Pooling, offloading, tranching. Le tranching consiste à diviser les crédits poolés en tranche notées: equity, mezzanine, senior. Les conduits cherchent à maximiser le profit à court terme: leur actif est composé des crédits, leur passifs des titres tranchés notés: il s'agit donc d'avoir le plus de senior (moins risqués, rendement bas) et le moins d'equity possible, afin de limiter les paiements. Or, l'equity est censé absorber le risque en cas de secousse. Le système a fonctionné tant que le marché immobilier ne se retournait pas. Il s'est retourné, on a taillé dans les tranches (equitiy pour commencer, puis les seniors). Fat tail: distribution des risques avec asymétrie vers les pertes. Perte rares, mais lourdes. Comme les actifs des conduits sont des crédits structurés à LT, et les passifs (avec rendements à verser) des opérations CT, les problèmes de liquidités sont vite arrivés (emprunteurs primaires avec des maisons qui coutent moins chers, paiment leurs crédits trop haut face au collatéral: donc défaut. Assèchement des liquidités).

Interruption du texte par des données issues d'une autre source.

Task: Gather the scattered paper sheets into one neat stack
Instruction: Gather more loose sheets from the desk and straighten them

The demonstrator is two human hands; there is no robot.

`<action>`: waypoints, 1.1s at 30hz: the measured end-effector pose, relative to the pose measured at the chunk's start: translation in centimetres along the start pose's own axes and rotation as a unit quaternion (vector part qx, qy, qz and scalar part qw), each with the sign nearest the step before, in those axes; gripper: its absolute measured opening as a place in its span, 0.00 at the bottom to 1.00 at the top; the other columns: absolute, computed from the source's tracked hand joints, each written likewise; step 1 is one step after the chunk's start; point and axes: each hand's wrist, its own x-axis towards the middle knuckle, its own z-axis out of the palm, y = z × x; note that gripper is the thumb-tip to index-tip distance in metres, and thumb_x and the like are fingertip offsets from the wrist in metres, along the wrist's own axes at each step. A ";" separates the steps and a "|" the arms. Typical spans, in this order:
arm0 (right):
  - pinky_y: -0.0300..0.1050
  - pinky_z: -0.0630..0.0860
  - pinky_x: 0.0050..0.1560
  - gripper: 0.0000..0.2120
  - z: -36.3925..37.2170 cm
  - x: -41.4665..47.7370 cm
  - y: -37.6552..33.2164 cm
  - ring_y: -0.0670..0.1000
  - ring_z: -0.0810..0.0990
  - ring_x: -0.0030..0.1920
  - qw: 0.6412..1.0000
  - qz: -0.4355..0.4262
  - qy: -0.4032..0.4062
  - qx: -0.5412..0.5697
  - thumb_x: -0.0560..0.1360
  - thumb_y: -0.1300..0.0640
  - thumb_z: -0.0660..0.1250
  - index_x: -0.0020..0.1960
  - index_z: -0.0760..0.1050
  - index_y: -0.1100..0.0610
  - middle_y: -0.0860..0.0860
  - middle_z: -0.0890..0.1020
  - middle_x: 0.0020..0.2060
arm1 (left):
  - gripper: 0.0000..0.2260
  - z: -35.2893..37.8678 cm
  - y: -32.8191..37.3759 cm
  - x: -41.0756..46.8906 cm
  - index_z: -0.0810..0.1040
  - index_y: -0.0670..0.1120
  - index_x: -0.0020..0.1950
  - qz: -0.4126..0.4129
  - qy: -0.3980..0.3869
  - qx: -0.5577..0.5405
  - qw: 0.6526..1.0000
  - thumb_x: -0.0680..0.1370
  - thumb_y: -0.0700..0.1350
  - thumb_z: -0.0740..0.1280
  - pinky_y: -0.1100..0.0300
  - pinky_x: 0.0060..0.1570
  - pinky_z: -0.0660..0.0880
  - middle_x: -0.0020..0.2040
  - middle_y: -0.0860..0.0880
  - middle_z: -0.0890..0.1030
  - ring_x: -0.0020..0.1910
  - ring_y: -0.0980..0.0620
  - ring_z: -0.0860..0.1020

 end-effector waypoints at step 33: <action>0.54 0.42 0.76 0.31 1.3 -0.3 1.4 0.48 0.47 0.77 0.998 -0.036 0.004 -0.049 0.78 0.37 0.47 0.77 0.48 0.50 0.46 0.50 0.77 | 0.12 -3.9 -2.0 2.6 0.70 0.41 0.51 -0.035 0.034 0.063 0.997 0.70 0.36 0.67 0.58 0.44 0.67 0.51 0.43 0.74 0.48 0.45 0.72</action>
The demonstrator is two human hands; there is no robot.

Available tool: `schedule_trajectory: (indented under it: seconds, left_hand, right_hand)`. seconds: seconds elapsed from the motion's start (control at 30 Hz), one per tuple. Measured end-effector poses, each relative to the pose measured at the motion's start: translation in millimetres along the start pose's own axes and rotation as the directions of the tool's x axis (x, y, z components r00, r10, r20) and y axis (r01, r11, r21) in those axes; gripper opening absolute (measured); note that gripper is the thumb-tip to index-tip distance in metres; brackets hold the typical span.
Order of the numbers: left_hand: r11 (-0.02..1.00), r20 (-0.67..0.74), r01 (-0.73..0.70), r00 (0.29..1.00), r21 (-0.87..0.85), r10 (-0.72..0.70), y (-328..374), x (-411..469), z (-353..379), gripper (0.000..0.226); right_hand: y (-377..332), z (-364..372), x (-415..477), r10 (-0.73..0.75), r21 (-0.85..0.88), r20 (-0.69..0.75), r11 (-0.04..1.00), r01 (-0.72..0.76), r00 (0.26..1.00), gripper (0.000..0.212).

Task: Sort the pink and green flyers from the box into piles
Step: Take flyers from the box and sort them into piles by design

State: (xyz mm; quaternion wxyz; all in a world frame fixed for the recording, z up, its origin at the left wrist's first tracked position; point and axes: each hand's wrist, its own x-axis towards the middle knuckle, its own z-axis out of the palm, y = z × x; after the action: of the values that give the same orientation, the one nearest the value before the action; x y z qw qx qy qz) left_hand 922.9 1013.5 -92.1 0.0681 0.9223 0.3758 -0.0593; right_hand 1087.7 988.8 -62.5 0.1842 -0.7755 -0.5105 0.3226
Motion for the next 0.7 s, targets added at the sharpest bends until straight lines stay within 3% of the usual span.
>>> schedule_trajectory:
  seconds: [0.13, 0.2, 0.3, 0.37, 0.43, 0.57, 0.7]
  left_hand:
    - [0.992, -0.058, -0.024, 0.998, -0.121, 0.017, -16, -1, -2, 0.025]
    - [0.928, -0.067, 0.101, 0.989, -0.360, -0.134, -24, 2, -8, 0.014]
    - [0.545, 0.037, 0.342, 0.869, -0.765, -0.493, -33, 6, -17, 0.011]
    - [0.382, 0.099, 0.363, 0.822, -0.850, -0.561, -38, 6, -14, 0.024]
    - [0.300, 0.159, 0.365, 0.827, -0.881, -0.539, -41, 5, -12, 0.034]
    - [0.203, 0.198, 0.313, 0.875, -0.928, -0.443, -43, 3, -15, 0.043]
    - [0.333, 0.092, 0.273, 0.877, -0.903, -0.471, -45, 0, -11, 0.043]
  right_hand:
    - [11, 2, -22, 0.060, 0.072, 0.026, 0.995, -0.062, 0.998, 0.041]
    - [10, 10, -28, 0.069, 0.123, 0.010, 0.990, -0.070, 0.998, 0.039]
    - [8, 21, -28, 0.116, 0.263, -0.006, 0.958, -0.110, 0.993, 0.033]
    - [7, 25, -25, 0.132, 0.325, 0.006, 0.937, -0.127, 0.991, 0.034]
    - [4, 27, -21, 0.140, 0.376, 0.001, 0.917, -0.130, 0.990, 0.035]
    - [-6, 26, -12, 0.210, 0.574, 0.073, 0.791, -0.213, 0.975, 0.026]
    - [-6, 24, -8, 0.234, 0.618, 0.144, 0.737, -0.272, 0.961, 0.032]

Péchés originels: sous-évaluation systématique des risques (aléa moral), prévision de marché optimiste (trop), recherche de profit court terme. Ces notions ne sont pas au même niveau catégoriel: les deux premières cachent quelque chose, pas la troisième.

Soit on se dit que le système a été con, soit on se dit que le 'système' en tant que tel n'existe pas, mais est constitué d'individus, pas du tout homogènes entre eux. Et si on considère l'aventure des subprimes comme un hold-up, ou plutôt une martingale qui a duré le temps d'en enrichir quelques-uns, il faut rechercher ces quelques-uns: qui ont mis en place un schéma  sciemment condamné dès le départ, mais laissé aux bons soins d'autres une fois que le ratio billes personnelles retirées/risque à rester dedans plus longtemps serait devenu insoutenable, l'intérêt d'un tel montage résidant dans le profit retiré en cours de route et la faculté de repérer le meilleur moment pour sauter le bord (donc, dès le départ, une contradiction interne fatale). On pourrait rechercher les statistiques de l'emploi et des départs dans le secteur financier concerné 6 à 18 mois avant la chute de Bear Stearns, et vérifier. Le tout ferait peut-être alors sens.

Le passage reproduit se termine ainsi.